Is a breach of a statutory obligation drafted to ensure the adoption of a careful method of working a “turpis causa” within the meaning of the rule?

Alberta, Canada


The following excerpt is from Tallow v. Tailfeathers, 1973 ALTASCAD 86 (CanLII):

The provinces enact laws for the regulation of such conduct of its citizens as are not malum in se --rather, they define and may penalize acts which are malum prohibitum and to which no taint of turpitude is attached in law. They also empower corporations, and I have particularly in mind municipal corporations, to enact bylaws that in like manner regulate the conduct of citizens.
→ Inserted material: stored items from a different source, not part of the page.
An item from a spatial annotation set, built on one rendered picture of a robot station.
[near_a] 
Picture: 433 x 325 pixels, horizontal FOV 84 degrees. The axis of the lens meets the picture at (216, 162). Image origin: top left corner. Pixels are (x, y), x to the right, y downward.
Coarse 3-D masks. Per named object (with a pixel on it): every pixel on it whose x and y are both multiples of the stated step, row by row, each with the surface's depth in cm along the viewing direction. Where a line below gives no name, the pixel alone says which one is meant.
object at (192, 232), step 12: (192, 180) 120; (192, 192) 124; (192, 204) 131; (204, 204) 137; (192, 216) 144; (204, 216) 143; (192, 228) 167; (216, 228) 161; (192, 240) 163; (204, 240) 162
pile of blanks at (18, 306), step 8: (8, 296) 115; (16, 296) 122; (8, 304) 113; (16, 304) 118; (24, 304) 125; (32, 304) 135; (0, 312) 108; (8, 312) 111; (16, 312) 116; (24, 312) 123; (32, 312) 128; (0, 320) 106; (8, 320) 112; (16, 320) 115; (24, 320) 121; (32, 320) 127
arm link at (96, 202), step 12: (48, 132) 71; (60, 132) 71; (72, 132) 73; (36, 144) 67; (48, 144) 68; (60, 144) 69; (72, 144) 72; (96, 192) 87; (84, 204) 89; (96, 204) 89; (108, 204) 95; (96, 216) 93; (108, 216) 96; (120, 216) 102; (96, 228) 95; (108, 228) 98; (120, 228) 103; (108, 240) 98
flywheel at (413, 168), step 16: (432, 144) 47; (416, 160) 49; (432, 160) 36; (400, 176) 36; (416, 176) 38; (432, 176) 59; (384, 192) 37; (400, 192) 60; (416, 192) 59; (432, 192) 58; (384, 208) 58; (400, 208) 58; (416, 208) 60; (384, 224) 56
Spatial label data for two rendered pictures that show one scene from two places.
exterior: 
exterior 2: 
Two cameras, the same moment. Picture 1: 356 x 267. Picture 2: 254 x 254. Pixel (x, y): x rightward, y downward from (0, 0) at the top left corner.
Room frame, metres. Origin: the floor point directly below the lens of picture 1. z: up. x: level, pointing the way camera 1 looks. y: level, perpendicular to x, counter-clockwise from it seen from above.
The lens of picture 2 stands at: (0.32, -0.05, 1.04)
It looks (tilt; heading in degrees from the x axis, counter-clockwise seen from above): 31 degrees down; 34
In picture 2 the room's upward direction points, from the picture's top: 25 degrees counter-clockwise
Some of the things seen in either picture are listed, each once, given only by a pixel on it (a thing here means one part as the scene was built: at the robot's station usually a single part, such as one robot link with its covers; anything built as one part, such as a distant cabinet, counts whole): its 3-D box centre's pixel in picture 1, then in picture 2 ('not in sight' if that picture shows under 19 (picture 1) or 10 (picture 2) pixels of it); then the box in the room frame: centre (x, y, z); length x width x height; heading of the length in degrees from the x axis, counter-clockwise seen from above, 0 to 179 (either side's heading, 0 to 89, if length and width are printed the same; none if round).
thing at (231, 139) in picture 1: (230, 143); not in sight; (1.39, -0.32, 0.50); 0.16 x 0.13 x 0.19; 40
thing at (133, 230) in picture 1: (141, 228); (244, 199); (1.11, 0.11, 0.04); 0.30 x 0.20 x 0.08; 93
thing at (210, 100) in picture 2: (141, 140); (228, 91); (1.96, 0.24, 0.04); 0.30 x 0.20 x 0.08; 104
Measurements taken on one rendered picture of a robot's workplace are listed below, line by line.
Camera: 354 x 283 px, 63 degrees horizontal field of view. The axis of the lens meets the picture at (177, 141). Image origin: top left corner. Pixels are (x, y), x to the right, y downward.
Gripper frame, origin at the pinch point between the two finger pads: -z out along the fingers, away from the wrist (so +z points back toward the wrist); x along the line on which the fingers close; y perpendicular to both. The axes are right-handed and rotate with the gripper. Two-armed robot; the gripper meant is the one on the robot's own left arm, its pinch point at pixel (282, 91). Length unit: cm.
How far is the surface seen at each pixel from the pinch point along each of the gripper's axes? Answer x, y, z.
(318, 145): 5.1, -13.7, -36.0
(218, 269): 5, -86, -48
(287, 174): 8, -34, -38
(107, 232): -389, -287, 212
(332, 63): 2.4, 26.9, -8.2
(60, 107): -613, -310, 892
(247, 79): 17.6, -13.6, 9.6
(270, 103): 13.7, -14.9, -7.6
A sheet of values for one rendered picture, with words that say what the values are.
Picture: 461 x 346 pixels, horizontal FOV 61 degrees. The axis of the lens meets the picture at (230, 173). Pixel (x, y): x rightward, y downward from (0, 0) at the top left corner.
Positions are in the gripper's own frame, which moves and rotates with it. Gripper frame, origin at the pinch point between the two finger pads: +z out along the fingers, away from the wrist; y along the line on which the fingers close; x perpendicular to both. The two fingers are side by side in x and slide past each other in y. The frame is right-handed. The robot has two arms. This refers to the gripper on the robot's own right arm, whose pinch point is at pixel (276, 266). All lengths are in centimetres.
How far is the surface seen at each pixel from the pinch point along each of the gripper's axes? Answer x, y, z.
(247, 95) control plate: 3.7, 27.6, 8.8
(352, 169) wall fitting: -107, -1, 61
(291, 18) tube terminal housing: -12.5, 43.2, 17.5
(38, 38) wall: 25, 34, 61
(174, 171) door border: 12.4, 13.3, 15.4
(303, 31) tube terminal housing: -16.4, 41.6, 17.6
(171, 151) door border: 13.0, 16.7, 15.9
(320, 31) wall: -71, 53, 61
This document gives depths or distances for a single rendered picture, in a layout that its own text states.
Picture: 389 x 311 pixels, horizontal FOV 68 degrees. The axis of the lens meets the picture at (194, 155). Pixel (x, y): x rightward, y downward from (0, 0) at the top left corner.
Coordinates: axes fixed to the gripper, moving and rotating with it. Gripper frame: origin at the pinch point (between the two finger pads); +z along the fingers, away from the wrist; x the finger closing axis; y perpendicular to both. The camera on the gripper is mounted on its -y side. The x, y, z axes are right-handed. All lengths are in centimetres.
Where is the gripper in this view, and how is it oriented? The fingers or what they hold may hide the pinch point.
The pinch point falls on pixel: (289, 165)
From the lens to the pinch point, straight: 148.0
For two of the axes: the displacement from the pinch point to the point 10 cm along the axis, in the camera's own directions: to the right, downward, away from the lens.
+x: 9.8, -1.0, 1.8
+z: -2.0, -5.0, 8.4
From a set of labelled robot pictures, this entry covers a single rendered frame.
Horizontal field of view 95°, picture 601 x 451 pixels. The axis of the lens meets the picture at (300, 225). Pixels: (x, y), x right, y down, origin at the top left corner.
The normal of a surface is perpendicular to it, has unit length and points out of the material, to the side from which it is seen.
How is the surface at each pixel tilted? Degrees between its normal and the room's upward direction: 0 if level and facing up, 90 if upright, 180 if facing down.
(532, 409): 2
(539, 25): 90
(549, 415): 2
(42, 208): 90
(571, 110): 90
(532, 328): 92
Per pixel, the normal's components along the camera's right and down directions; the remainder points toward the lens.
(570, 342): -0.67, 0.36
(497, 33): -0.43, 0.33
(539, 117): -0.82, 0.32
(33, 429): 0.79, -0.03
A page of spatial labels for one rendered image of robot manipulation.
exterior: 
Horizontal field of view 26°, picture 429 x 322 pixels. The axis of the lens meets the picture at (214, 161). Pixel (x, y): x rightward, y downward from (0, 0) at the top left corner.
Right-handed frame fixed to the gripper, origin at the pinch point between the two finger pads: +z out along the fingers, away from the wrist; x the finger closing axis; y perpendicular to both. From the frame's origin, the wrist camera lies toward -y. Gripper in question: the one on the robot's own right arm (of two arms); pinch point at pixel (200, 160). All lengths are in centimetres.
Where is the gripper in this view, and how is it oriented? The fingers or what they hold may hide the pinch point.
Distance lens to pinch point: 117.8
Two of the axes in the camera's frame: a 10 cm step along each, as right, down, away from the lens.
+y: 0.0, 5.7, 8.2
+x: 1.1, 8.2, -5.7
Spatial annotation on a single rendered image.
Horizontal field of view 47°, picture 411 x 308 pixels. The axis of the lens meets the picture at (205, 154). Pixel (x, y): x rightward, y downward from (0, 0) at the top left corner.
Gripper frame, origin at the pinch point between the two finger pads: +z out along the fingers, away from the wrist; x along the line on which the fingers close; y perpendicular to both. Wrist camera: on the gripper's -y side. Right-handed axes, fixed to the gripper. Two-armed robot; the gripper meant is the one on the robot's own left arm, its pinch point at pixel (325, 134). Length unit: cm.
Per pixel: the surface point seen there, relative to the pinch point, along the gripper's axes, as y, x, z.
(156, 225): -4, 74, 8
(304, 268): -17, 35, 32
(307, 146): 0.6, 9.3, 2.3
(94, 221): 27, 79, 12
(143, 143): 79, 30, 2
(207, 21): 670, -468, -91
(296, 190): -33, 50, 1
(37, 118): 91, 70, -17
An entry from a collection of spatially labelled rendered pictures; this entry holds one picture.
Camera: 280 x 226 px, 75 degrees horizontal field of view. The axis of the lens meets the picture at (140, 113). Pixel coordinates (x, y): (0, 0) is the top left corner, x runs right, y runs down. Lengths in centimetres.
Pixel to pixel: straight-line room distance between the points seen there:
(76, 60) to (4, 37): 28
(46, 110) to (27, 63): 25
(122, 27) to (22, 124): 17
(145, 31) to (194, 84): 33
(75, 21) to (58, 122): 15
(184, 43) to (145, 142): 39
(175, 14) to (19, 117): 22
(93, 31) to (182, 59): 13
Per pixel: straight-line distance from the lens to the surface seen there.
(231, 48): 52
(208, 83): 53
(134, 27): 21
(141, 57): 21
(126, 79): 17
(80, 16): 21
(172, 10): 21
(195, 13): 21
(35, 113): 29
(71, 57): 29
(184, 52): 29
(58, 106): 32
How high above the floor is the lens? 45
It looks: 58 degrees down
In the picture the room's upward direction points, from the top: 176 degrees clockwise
These are civil laws which may by their terms create or deny causes of action and give or withhold remedies according to their proper construction. It is not relevant to such considerations to inquire further whether the breach also constitutes anti-social behaviour of the kind to which the statement of Diplock L.J. was addressed. The observation of Lord Porter in National Coal Board v. England (1954) A.C. 403 at p. 419 is apposite: I cannot believe that a breach of a statutory obligation drafted to ensure the adoption of a careful method of working is a ‘turpis causa’ within the meaning of the rule. I think it is clear from the context of his statement that Lord Mansfield did not include such regulatory enactments in the positive law of which he spoke. Indeed, it may be taken that there was very little of such law at the time. It is different today. To embark on an inquiry into the applicability of the rule in all of the ramifications of conduct prohibited by provincial law or corporate bylaw would be to obscure completely the principle which is involved. I conclude that the rule has no application to provincial laws nor to bylaws.